= Beginning of Section =

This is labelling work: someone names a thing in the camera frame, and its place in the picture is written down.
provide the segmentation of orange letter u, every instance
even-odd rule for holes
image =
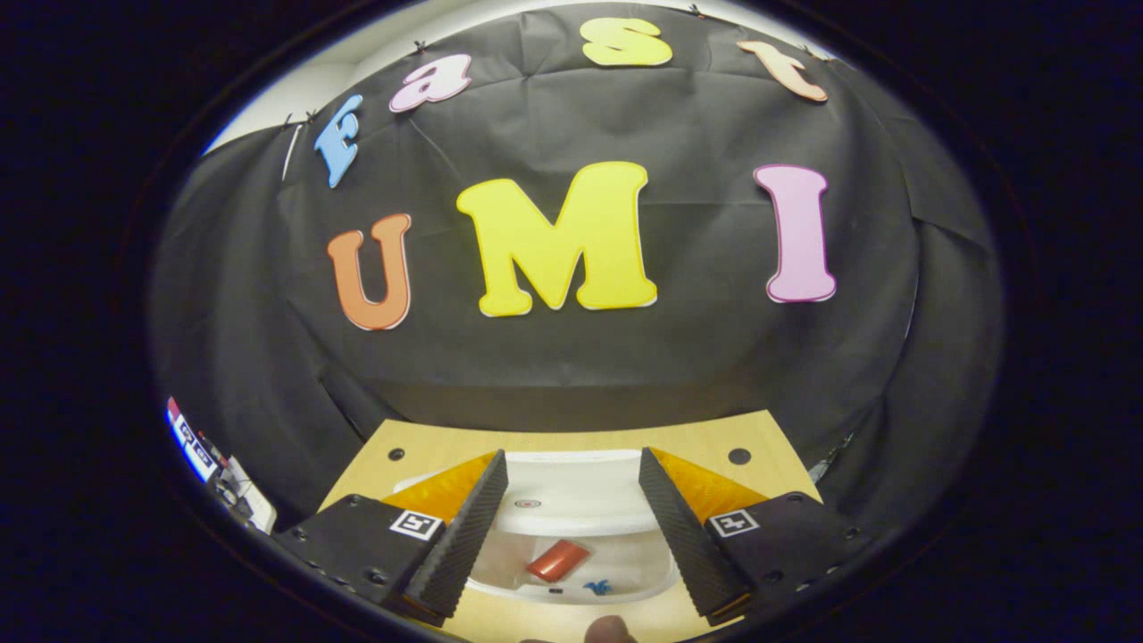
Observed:
[[[413,218],[393,214],[373,225],[373,238],[381,243],[381,260],[385,268],[385,299],[370,300],[361,286],[358,249],[365,241],[353,230],[334,236],[326,249],[334,259],[334,279],[342,310],[353,325],[363,331],[387,331],[397,328],[409,313],[409,273],[405,264],[405,231]]]

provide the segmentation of foam letter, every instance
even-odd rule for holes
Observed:
[[[439,103],[456,96],[472,82],[472,79],[465,75],[471,62],[472,56],[456,54],[419,67],[405,77],[405,87],[389,101],[389,108],[393,112],[403,112],[425,101]]]
[[[766,164],[754,170],[754,180],[770,193],[778,227],[778,271],[766,294],[778,303],[832,297],[838,284],[825,270],[825,177],[806,167]]]
[[[488,316],[525,314],[531,296],[515,282],[515,262],[553,310],[563,306],[572,273],[584,256],[580,304],[591,310],[655,303],[658,289],[644,272],[639,242],[639,190],[647,170],[633,162],[589,164],[572,179],[555,225],[509,178],[469,187],[456,207],[472,217],[480,243]]]
[[[409,313],[409,273],[405,264],[405,231],[413,218],[394,214],[373,225],[373,238],[381,243],[385,268],[385,299],[370,300],[361,287],[361,264],[358,249],[365,236],[354,230],[334,236],[326,248],[334,259],[337,298],[353,325],[362,331],[387,331],[397,328]]]
[[[601,65],[661,65],[671,59],[671,46],[655,38],[658,27],[639,18],[596,18],[583,23],[589,40],[583,53]]]
[[[793,91],[794,94],[809,98],[810,101],[817,101],[824,103],[828,96],[825,95],[825,89],[816,85],[810,85],[806,82],[806,79],[798,73],[797,70],[806,69],[806,65],[801,64],[798,58],[791,58],[782,51],[778,51],[773,45],[766,42],[759,42],[757,40],[746,40],[738,43],[744,51],[752,51],[758,56],[759,61],[766,65],[767,71],[774,77],[786,89]]]
[[[313,143],[313,148],[321,152],[321,156],[326,159],[326,167],[329,168],[330,190],[337,186],[337,182],[357,156],[357,144],[350,145],[346,140],[357,136],[357,116],[351,112],[360,104],[360,94],[350,96]]]

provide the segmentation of red object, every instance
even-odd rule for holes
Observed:
[[[591,552],[569,540],[561,540],[544,552],[543,556],[533,561],[527,569],[531,576],[545,582],[555,582],[588,556],[591,556]]]

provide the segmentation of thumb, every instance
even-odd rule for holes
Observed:
[[[637,643],[620,617],[600,617],[588,626],[584,643]]]

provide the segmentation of black fabric backdrop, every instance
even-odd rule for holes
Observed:
[[[578,26],[639,17],[661,67],[599,67]],[[824,105],[777,83],[740,40],[806,65]],[[472,83],[393,114],[413,70],[469,54]],[[353,94],[357,159],[330,190],[314,139]],[[520,432],[616,431],[769,410],[807,467],[854,440],[821,482],[826,503],[885,532],[916,520],[972,447],[1001,344],[985,215],[905,105],[839,61],[744,27],[628,5],[534,11],[430,45],[371,74],[302,127],[246,135],[187,178],[155,255],[159,380],[192,427],[237,455],[282,514],[314,512],[385,418]],[[658,300],[488,318],[472,220],[456,195],[512,178],[553,219],[591,162],[647,168],[640,235]],[[813,168],[826,302],[777,304],[769,195],[752,171]],[[366,332],[342,312],[326,244],[408,212],[411,308]],[[362,280],[384,296],[379,249]],[[522,276],[520,287],[530,290]],[[583,281],[577,267],[572,289]]]

= End of Section =

* _Instructions to follow_
Print every line of the material above exactly as it reads, skipping the pictures.

* _Result of the task_
This is labelling work: someone names a thing in the camera frame, and its place in the picture is written down.
provide the segmentation of orange letter u, every instance
even-odd rule for holes
image =
Observed:
[[[413,218],[393,214],[373,225],[373,238],[381,243],[381,260],[385,268],[385,299],[370,300],[361,286],[358,249],[365,241],[353,230],[334,236],[326,249],[334,259],[334,279],[342,310],[353,325],[363,331],[387,331],[397,328],[409,313],[409,273],[405,264],[405,231]]]

provide the segmentation of foam letter, every instance
even-odd rule for holes
Observed:
[[[439,103],[456,96],[472,82],[472,79],[465,75],[471,62],[472,56],[456,54],[419,67],[405,77],[405,87],[389,101],[389,108],[393,112],[403,112],[425,101]]]
[[[766,164],[754,170],[754,180],[770,193],[778,227],[778,271],[766,294],[778,303],[832,297],[838,284],[825,270],[825,177],[806,167]]]
[[[488,316],[525,314],[531,296],[515,282],[515,262],[553,310],[563,306],[572,273],[584,256],[580,304],[591,310],[655,303],[658,289],[644,272],[639,242],[639,190],[647,170],[633,162],[589,164],[572,179],[555,225],[509,178],[469,187],[456,207],[472,217],[480,243]]]
[[[409,313],[409,273],[405,264],[405,231],[413,218],[394,214],[373,225],[373,238],[381,243],[385,268],[385,299],[370,300],[361,287],[361,264],[358,249],[365,236],[354,230],[334,236],[326,248],[334,259],[337,298],[353,325],[362,331],[387,331],[397,328]]]
[[[601,65],[661,65],[671,59],[671,46],[655,38],[658,27],[639,18],[596,18],[583,23],[589,40],[583,53]]]
[[[793,91],[794,94],[809,98],[810,101],[817,101],[824,103],[828,96],[825,95],[825,89],[816,85],[810,85],[806,82],[806,79],[798,73],[797,70],[806,69],[806,65],[801,64],[798,58],[791,58],[782,51],[778,51],[773,45],[766,42],[759,42],[757,40],[746,40],[738,43],[744,51],[752,51],[758,56],[759,61],[766,65],[767,71],[774,77],[786,89]]]
[[[313,143],[313,148],[321,152],[321,156],[326,159],[326,167],[329,168],[330,190],[337,186],[337,182],[357,156],[357,144],[350,145],[346,140],[357,136],[357,116],[351,112],[360,104],[360,94],[350,96]]]

provide the segmentation of red object, every instance
even-odd rule for holes
Observed:
[[[591,552],[569,540],[561,540],[544,552],[543,556],[533,561],[527,569],[531,576],[545,582],[555,582],[588,556],[591,556]]]

provide the segmentation of thumb, every instance
even-odd rule for holes
Observed:
[[[637,643],[620,617],[600,617],[588,626],[584,643]]]

provide the segmentation of black fabric backdrop, every instance
even-odd rule for holes
Observed:
[[[578,26],[639,17],[661,67],[599,67]],[[824,105],[777,83],[740,40],[806,65]],[[472,83],[393,114],[413,70],[469,54]],[[353,94],[357,159],[330,190],[314,139]],[[520,432],[616,431],[769,410],[807,467],[854,440],[821,482],[826,503],[885,532],[916,520],[972,447],[1001,344],[985,215],[905,105],[839,61],[744,27],[628,5],[534,11],[430,45],[371,74],[302,127],[246,135],[187,178],[155,255],[159,380],[192,427],[237,455],[282,514],[314,512],[385,418]],[[658,300],[488,318],[472,220],[456,195],[512,178],[553,219],[591,162],[647,168],[640,235]],[[813,168],[826,302],[777,304],[769,195],[752,171]],[[366,332],[342,312],[326,244],[408,212],[411,308]],[[362,280],[384,296],[379,249]],[[522,276],[520,287],[530,290]],[[583,281],[577,267],[572,289]]]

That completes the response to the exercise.